*Problem description:* In the data below, find the line containing "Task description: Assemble" and the line containing "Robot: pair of", then reproduce them and every line between, exactly. Omit pictures.

*Data extract:*

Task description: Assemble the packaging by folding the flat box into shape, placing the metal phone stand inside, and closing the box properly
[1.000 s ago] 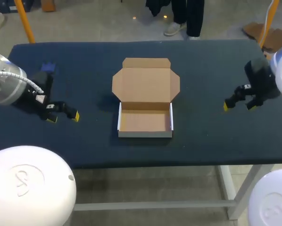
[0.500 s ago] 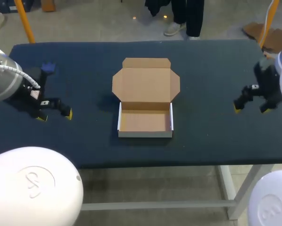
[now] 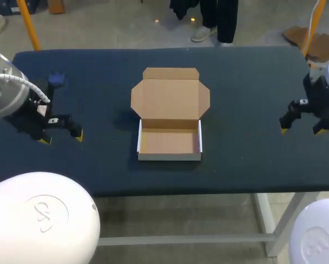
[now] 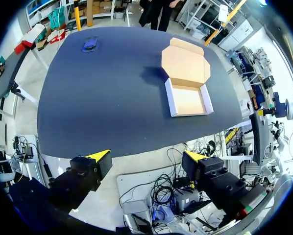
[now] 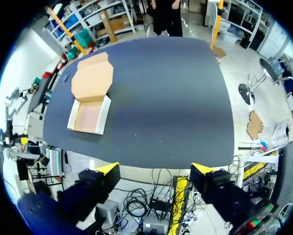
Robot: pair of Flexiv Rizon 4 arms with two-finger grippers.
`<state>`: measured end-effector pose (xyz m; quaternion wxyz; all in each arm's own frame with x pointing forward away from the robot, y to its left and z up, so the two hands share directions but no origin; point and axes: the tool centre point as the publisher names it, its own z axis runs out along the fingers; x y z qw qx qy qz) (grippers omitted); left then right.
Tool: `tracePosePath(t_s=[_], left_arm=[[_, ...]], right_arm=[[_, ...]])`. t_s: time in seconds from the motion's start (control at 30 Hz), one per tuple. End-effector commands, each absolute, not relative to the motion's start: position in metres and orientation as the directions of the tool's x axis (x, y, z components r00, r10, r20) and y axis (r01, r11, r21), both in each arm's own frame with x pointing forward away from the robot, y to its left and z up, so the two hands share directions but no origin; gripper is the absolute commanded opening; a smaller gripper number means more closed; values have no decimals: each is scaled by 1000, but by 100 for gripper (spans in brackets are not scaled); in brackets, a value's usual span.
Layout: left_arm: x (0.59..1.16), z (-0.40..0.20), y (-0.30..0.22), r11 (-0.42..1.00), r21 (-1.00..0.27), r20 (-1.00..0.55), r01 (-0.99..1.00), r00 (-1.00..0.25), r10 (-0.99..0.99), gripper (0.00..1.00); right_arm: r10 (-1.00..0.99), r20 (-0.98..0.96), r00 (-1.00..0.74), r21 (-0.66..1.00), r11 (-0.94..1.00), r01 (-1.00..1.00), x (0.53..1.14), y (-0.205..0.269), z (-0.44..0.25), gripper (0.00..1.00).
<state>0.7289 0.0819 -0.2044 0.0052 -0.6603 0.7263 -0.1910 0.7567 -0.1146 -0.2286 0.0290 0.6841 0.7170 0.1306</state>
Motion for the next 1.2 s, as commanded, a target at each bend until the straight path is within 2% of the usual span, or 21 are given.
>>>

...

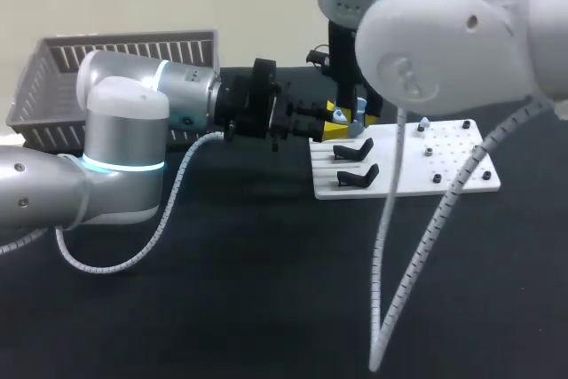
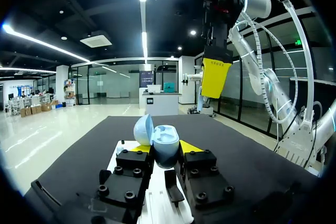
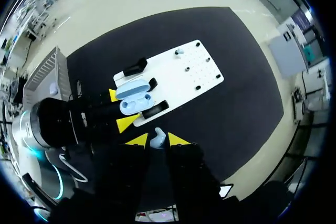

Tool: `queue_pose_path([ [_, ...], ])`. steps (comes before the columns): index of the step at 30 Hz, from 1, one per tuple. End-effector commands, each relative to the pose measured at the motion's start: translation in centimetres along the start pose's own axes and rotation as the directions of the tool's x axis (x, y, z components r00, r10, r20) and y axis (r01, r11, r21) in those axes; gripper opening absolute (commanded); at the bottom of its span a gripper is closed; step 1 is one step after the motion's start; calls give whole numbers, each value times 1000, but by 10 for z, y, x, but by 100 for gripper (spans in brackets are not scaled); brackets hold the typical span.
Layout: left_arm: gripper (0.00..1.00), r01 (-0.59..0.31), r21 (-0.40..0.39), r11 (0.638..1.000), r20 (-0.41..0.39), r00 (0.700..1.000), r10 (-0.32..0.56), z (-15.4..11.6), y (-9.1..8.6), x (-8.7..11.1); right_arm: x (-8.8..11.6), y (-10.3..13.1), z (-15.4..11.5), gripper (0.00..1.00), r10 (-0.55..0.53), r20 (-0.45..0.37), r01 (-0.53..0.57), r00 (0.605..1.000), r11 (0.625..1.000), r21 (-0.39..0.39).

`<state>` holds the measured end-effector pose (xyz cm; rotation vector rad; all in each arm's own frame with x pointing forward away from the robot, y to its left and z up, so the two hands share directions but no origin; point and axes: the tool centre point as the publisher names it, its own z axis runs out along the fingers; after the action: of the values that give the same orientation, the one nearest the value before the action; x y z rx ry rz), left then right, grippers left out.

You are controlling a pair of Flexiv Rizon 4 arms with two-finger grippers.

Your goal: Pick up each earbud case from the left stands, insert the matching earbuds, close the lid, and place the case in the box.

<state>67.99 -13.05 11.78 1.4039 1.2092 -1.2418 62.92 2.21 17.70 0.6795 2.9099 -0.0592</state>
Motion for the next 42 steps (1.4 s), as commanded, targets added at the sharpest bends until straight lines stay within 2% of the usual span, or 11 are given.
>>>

*Solution for this exercise:*
Task description: Assemble the packaging by folding the flat box into shape, placing the metal phone stand inside, and closing the box properly
[1.000 s ago] 
[0.500 s ago] 
[now] 
[now] 
[now] 
Robot: pair of Flexiv Rizon 4 arms with two-finger grippers.

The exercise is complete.